2021 election: Internet shutdown case dismissed

A woman uses Internet in Uganda. PHOTO/EDGAR R. BATTE

What you need to know:

  • During the February 18 elections, social media in Uganda was shut down following a directive from UCC to the internet service providers to disable all social media and mobile money services due to a “threat to public order and safety”.

Court has dismissed with costs- a case in which the Civil Society body is challenging the legality of an internet shutdown during the 2021 polls.

High Court judge Musa Ssekaana ruled that the case was wrongfully filed before the court and it ought to be struck off the court records.

He said the case was supposed to be brought before the Constitutional Court as cited under Rule 7(2) which states: A public Interest action under Article 5(1)(d) shall be filed in the Constitutional Court under Article 137 of the Constitution and not the High Court.

“Shutdown only temporarily might fit well with the politics, especially where public order is fronted. As noted from the affidavit evidence, the shutdown was for less than a fortnight and happened in Uganda for the second time by the same authority,” the judge noted.
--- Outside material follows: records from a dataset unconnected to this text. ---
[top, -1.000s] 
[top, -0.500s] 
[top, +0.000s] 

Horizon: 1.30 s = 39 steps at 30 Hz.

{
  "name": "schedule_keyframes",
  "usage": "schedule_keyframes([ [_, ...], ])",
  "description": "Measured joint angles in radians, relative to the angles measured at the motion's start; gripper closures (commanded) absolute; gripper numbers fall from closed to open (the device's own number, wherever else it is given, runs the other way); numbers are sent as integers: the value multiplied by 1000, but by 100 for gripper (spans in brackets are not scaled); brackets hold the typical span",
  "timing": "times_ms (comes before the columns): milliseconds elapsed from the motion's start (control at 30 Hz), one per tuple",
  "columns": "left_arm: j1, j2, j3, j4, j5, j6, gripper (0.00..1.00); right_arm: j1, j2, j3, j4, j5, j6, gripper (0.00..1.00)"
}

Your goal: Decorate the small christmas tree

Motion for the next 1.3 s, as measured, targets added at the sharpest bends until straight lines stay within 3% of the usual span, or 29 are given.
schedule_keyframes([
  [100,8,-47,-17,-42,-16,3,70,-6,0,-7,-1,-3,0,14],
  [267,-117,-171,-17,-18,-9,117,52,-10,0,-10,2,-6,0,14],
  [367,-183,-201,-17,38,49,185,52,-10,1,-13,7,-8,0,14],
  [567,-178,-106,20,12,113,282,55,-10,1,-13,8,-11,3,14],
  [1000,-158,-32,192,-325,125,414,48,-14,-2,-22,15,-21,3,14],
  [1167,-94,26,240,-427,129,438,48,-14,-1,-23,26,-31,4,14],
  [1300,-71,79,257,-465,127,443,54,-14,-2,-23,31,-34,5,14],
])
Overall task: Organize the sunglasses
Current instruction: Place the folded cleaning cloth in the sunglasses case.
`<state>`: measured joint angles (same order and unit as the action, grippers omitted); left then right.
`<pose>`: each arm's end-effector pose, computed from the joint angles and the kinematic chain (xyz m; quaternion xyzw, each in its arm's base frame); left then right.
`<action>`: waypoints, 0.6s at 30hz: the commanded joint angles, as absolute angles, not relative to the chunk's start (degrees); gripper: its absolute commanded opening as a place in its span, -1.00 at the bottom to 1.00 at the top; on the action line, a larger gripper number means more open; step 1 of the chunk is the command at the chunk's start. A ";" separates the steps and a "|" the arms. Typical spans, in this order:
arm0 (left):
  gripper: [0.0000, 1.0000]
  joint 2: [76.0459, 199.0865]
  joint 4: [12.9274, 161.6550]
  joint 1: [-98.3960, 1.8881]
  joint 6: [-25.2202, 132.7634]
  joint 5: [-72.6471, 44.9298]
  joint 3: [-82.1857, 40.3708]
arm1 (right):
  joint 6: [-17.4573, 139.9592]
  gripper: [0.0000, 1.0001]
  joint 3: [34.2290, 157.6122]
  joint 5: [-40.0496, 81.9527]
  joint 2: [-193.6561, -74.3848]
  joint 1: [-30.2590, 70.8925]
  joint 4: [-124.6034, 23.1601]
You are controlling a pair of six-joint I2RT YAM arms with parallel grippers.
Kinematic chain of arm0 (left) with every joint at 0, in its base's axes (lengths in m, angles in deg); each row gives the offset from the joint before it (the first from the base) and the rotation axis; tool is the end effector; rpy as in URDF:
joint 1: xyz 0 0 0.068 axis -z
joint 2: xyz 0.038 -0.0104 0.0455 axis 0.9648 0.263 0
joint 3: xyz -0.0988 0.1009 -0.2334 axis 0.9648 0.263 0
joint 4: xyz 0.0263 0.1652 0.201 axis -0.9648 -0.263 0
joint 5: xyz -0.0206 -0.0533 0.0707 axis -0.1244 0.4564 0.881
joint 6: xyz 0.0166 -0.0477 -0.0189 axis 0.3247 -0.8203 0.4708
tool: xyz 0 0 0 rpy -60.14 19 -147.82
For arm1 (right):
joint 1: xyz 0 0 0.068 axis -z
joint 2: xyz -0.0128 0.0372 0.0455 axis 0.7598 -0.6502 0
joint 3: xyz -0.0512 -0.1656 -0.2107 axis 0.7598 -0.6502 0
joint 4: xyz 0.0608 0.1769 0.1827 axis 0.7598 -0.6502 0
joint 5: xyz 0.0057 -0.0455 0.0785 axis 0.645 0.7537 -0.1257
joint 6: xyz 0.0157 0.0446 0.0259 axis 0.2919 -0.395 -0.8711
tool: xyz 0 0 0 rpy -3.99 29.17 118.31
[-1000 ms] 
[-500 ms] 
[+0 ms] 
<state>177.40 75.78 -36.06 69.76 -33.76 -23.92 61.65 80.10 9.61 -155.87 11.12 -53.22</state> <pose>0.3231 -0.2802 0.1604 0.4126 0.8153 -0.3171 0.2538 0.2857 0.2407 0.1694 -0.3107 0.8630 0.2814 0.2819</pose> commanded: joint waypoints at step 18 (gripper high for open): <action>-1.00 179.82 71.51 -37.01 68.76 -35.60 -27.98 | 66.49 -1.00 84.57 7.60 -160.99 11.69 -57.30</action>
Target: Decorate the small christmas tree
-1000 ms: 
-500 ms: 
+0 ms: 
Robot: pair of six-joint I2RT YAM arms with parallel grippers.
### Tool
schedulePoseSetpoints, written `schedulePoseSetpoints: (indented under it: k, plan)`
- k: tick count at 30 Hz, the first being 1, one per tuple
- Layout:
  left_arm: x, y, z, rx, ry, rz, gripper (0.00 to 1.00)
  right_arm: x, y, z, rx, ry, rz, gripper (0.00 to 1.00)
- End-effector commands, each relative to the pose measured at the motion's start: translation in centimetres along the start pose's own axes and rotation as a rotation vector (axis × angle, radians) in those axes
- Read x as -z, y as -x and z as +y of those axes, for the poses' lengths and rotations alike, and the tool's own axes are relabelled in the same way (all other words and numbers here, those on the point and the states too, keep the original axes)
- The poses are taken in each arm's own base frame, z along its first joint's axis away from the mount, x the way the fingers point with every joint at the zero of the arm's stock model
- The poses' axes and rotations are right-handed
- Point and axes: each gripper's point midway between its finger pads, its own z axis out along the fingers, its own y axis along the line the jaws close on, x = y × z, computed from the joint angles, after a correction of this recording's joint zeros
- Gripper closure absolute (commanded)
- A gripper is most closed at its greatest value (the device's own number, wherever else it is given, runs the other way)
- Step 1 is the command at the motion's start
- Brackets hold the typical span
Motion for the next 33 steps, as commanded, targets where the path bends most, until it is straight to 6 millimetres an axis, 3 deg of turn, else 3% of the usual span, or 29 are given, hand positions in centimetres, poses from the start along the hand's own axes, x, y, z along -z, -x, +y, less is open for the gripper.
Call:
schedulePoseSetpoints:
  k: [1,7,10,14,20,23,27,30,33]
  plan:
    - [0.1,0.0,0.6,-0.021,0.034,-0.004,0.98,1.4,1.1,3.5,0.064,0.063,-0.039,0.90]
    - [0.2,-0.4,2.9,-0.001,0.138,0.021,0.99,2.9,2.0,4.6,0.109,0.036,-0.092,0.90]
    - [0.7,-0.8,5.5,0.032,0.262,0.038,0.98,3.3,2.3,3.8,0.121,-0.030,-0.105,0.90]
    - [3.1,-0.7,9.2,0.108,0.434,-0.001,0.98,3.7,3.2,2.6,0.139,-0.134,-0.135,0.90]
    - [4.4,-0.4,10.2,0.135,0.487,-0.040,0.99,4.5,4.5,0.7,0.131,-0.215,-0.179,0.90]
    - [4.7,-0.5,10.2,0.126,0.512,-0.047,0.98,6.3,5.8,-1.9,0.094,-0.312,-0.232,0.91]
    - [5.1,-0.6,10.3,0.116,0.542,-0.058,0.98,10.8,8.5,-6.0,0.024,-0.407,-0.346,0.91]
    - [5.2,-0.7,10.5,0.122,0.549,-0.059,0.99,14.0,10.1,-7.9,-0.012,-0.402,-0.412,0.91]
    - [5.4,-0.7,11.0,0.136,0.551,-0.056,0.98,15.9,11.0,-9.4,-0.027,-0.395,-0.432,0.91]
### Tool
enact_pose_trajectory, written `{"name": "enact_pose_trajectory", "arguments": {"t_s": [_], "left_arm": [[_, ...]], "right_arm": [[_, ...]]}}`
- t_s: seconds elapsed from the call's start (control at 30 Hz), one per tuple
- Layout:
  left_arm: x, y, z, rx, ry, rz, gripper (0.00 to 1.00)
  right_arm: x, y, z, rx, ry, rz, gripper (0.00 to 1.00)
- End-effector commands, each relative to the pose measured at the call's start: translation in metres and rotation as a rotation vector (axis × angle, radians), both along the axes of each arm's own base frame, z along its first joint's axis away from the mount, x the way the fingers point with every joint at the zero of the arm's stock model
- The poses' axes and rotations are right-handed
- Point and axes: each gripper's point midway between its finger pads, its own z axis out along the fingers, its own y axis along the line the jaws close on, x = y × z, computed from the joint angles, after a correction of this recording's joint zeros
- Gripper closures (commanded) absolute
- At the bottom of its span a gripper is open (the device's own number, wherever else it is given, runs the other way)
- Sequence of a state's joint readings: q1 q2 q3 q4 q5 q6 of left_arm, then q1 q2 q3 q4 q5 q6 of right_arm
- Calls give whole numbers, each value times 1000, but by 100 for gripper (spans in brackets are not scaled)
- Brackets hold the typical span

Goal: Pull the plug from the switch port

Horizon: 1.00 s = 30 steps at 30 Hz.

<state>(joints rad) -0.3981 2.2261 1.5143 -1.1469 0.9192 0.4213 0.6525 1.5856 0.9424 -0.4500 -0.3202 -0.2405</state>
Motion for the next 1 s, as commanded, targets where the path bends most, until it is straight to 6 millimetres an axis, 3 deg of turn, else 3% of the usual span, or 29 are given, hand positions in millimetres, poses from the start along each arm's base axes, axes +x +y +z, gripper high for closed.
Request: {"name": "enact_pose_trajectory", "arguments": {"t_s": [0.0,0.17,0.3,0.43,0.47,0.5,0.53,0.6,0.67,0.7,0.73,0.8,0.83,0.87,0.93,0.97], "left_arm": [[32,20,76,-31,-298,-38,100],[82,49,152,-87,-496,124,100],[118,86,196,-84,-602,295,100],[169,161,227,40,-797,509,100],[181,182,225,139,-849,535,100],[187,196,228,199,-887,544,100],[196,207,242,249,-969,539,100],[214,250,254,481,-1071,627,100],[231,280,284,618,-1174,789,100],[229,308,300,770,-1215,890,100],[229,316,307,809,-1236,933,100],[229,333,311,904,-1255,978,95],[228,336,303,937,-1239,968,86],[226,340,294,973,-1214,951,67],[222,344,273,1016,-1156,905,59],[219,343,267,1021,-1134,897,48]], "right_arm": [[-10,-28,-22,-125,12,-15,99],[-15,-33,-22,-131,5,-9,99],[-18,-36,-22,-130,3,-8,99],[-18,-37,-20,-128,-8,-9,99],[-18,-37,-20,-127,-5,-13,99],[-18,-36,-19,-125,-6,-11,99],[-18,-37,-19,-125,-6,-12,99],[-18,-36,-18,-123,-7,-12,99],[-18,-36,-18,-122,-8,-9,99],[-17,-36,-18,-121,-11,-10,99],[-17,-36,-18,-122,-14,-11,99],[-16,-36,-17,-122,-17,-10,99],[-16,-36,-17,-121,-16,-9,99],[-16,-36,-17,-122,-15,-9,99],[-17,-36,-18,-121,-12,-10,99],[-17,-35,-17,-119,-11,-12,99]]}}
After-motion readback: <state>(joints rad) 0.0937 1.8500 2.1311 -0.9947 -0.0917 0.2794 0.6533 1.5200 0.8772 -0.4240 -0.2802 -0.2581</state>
The court decision resulted from a case in which the Civil Society body; Unwanted Witness (U) Limited, sued the Attorney General (AG), Uganda Communications Commission (UCC), MTN, Airtel and the defunct Africell Uganda.

Unwanted Witness (U) Limited had sought a declaration that shutting down social media during the 2016 General Election violated Articles 29, 22 and 45 of the Constitution.

They had also sought an order that the AG refunds all the OTT tax paid for the period from January 9 until the month end with restoration of access to all social media services unconditionally.

“An order restraining the respondents against future arbitrary and unjustified shutdown and restrictions of access to Internet and social media services to the public with costs of the application,” reads in part the court documents. 

According to Justice Ssekaana, the case was premised on facts which are similar with an earlier matter which was filed in the Constitutional Court by the same complainant in 2017 against the AG.

“This application is an abuse of the court process. The applicant is trying to re-litigate an action finally and judicially pronounced upon and determined by the constitutional court,” he ruled.

Similar case
On April 30, 2021, a panel of five Constitutional Court justices led by deputy Chief Justice Richard Buteera dismissed the petition challenging the government shutdown of mobile money and internet services during the 2016 General Election on grounds that the shutdown was justifiable.

The other justices included Kenneth Kakuru (retired), Catherine Bamugemereire, Christopher Izama Madrama, and Irene Mulyagonja.

During the February 18 elections, social media in Uganda was shut down following a directive from UCC to the internet service providers to disable all social media and mobile money services due to a “threat to public order and safety”.